Quelques semaines avant la première, Marina Poplavskaya déclarait également forfait pour raisons de santé, mais se ravisait finalement quelques semaines plus tard (elle sera d’ailleurs annoncée souffrante au second entracte). Sans être le Falcon espérée, le soprano affronte crânement un rôle écrit pour une voix plus large que la sienne : les aigus sont percutants, la coloration intelligemment variée, le timbre séduisant. Même si la prononciation gagnerait à plus de clarté, l’émotion et l’excitation sont au rendez-vous grâce à la sensibilité et à l’engagement de l’artiste dont il s’agit là d’une des meilleures incarnations.
Les rôles secondaires sont absolument parfaits. Tous, à l’exception de l’excellent Nicolas Courjal, sont issus du Jette Parker Young Artists Programme, destiné au perfectionnement de jeunes chanteurs déjà professionnels. Les Chœurs sont également époustouflants de précision, de clarté, de diction et de présence scénique : il faut avoir vu et entendu leur frénésie durant l’orgie de la scène du tombeau de Sainte Rosalie, avec un chant sciemment proche du cri.
La direction de Daniel Oren est globalement satisfaisante, avec ici et là quelques bonnes idées, mais avec aussi des difficultés à obtenir de son orchestre, pourtant en grande forme, la sécheresse nécessaire aux passages les plus hystériques (« Valse infernale », « Scène du monastère »).
La version retenue est « traditionnelle », c’est-à-dire, à peu de choses près, celle de la résurrection parisienne de 1985, pour une durée d’environ 3h15 de musique : quelques mesures en plus ici ou là, pas de rétablissement de l’air de Mario (écrit pour la création londonienne de 1838, pourtant), ni de la version longue de l’air de Bertram au dernier acte*, coupure franchement incompréhensible de la première partie de la scène « Des chevaliers de ma patrie » (on passe directement à la reprise en duo. Dommage que ces choix altèrent la partie ténor : quand on dispose d’un artiste qui a la voix d’un rôle rare, c’est dommage de ne pas en profiter !

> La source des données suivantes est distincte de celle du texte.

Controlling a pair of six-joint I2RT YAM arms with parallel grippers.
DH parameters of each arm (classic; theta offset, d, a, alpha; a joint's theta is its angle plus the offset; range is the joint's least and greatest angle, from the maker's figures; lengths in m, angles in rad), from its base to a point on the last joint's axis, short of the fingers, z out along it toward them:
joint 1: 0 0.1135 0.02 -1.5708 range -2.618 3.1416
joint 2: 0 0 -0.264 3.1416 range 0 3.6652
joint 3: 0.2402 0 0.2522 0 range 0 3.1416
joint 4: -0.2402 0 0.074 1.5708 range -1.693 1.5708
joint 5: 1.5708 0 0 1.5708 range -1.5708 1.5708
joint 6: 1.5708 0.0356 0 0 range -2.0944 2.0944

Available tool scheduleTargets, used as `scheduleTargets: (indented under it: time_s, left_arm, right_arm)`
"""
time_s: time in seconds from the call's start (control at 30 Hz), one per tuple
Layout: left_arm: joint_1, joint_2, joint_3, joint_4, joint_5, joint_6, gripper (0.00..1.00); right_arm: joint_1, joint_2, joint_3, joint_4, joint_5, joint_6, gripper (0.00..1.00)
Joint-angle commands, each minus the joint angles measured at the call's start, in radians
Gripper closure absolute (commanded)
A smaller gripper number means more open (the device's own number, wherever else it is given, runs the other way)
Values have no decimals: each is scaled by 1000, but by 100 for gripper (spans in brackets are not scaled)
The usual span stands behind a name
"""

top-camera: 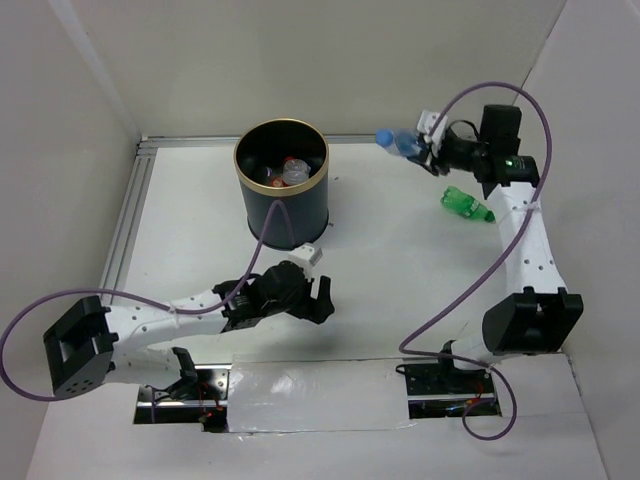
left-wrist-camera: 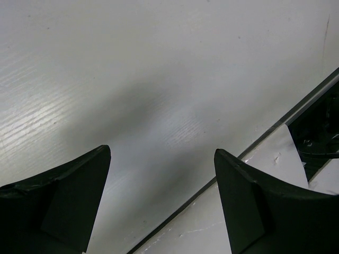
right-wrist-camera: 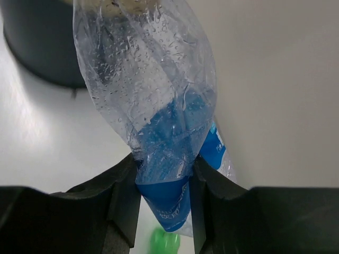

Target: Put the plastic bottles in the bin

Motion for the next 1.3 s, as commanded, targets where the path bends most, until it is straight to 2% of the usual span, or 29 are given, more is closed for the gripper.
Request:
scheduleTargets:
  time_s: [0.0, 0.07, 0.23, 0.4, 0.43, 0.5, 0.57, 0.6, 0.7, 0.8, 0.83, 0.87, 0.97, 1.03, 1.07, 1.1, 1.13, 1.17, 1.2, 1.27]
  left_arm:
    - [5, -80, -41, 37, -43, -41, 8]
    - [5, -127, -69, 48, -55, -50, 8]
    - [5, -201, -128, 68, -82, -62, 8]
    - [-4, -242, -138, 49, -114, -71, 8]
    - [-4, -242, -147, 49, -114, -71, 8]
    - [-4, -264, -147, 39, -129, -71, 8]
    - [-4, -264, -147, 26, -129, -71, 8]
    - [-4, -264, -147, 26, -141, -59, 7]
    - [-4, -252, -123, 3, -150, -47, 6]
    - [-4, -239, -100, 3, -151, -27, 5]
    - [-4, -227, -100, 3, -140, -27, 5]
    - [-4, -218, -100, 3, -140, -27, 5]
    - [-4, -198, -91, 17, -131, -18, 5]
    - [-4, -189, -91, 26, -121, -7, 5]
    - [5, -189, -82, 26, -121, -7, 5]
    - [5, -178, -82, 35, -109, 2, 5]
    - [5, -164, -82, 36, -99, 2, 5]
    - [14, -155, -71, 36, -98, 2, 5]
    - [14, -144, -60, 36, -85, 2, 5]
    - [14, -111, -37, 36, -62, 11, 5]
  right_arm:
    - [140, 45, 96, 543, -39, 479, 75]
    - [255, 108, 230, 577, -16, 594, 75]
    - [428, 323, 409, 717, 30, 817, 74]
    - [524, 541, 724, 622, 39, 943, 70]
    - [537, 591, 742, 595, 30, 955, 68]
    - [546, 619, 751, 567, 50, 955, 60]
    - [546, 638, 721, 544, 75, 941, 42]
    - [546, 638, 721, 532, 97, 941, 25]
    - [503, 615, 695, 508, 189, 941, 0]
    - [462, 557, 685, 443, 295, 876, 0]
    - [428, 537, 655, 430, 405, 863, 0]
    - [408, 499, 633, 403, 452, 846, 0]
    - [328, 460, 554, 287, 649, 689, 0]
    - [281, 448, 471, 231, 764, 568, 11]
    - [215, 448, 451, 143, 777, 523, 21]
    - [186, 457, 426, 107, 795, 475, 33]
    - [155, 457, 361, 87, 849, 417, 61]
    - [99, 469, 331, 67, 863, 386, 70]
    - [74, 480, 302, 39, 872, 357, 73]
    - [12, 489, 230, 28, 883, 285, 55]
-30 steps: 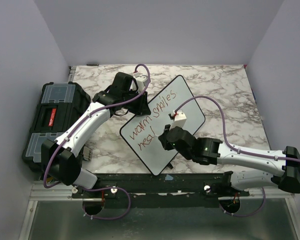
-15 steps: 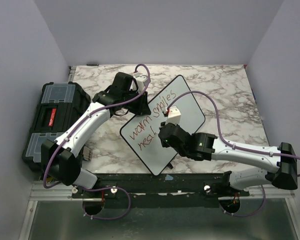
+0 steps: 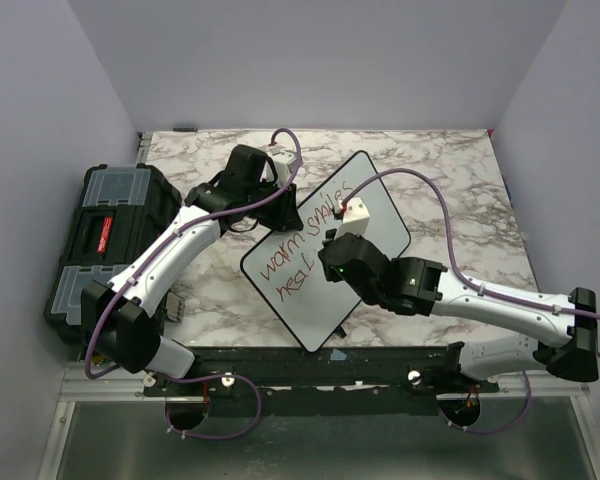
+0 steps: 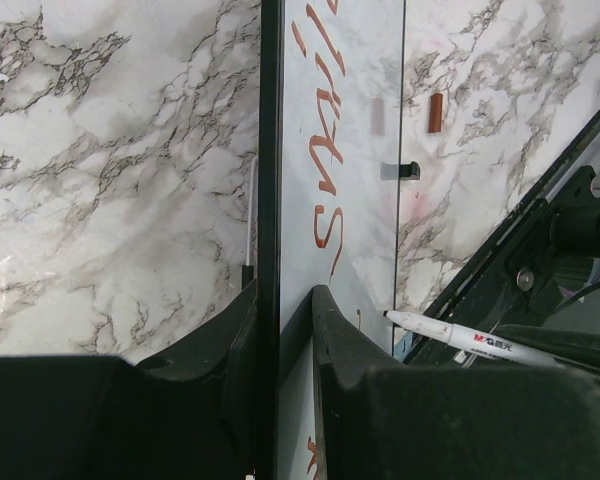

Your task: Write a sentence on the whiteboard

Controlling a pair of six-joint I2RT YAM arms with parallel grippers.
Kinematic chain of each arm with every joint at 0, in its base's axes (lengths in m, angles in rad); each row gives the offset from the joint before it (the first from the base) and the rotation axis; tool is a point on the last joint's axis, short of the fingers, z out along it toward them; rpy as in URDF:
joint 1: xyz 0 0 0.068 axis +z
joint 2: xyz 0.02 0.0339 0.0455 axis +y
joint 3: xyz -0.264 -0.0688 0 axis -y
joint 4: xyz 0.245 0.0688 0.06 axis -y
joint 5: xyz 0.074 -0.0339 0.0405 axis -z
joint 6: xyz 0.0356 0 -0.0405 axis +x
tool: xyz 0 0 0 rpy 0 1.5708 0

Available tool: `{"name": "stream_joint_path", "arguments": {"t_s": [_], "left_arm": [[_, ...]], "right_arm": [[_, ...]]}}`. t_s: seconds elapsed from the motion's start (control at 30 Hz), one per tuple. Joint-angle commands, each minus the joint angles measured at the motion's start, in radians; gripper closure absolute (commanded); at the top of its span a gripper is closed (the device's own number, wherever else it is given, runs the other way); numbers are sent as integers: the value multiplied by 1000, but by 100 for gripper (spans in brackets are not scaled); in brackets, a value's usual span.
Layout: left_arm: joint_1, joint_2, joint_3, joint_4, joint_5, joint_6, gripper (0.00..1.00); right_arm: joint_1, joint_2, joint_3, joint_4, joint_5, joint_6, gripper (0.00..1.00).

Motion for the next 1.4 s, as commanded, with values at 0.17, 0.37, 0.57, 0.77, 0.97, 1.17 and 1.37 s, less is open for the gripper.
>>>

L’ouvrage n’a pas particulièrement inspiré Laurent Pelly, hésitant entre le fantastique spectaculaire assumé (l’acte III en entier), et la dérision (tout le reste). Les poses un peu grotesques imposées à Ciofi font irrésistiblement penser à Natalie Dessay … dans une comédie. Quant au final, il est dérangeant par ses gamineries tant la situation dramatique est forte et la musique sublime. Les décors de Chantal Thomas ne sont pas davantage inspirés (on pense souvent à une production pour Le Comte Ory ou à une version de La Flûte enchantée pour jeune public) : bref, on attendait Le Bal des Vampires, ce fut SOS Fantômes. Ces quelques réserves, tant au niveau musical que scénique, ne suffisent pas à gâcher notre plaisir, ni celui du public londonien : la représentation reste totalement enthousiasmante et, si on s’écoutait, on y retournerait bien une nouvelle fois !
* Seule l’édition de Berlin dirigée par Minkowski en 2000 est complète, avec une version du ballet modifiée par Meyerbeer pour la capitale allemande, la scène écrite pour le ténor Mario (ressuscitée au concert par Chris Merritt), et le grand air de Bertram au V (coupé à la première à la demande de Levasseur, créateur du rôle). Elle comprenait également une version plus longue de l’air d’entrée d’Isabelle.